2016年11月17日 星期四

11/17 Western Literature Week 10

Tragedy:
(from the Greek: τραγῳδία, tragōidia[a] is a form of drama based on human suffering that invokes an accompanying catharsis or pleasure in audiences.[2][3] While many cultures have developed forms that provoke this paradoxical response, the term tragedy often refers to a specific tradition of drama that has played a unique and important role historically in the self-definition of Western civilisation.[2][4] That tradition has been multiple and discontinuous, yet the term has often been used to invoke a powerful effect of cultural identity and historical continuity—"the Greeks and the Elizabethans, in one cultural form; Hellenes and Christians, in a common activity," as Raymond Williams puts it.


Origin
The word "tragedy" appears to have been used to describe different phenomena at different times.
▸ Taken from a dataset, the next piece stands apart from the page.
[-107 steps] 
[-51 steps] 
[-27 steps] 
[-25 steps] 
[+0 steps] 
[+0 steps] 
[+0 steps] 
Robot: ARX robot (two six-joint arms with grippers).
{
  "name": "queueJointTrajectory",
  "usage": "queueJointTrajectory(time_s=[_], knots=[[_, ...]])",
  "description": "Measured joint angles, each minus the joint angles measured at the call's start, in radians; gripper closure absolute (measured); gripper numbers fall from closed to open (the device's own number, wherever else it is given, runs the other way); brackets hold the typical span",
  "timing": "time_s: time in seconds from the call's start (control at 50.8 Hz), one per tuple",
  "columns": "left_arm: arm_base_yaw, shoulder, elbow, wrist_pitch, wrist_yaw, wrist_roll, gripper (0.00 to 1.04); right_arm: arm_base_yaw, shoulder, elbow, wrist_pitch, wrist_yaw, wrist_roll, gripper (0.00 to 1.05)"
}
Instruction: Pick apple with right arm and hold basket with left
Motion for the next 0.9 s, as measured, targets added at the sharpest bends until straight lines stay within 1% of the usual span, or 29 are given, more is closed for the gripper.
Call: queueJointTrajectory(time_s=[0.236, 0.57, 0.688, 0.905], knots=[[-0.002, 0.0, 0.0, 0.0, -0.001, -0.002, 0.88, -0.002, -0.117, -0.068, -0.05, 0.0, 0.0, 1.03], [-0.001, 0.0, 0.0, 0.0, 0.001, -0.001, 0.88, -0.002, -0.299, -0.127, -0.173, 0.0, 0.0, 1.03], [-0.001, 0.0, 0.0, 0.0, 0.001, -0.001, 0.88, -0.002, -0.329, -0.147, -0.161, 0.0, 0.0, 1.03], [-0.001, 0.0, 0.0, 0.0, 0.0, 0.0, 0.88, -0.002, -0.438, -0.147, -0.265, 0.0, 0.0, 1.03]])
It derives from Classical Greek τραγῳδία, contracted from trag(o)-aoidiā = "goat song"

Aristotle wrote in his work Poetics that tragedy is characterised by seriousness and involves a great person who experiences a reversal of fortune (Peripeteia). Aristotle's definition can include a change of fortune from bad to good as in the Eumenides, but he says that the change from good to bad as in Oedipus Rex is preferable because this induces pity and fear within the spectators. Tragedy results in a catharsis (emotional cleansing) or healing for the audience through their experience of these emotions in response to the suffering of the characters in the drama.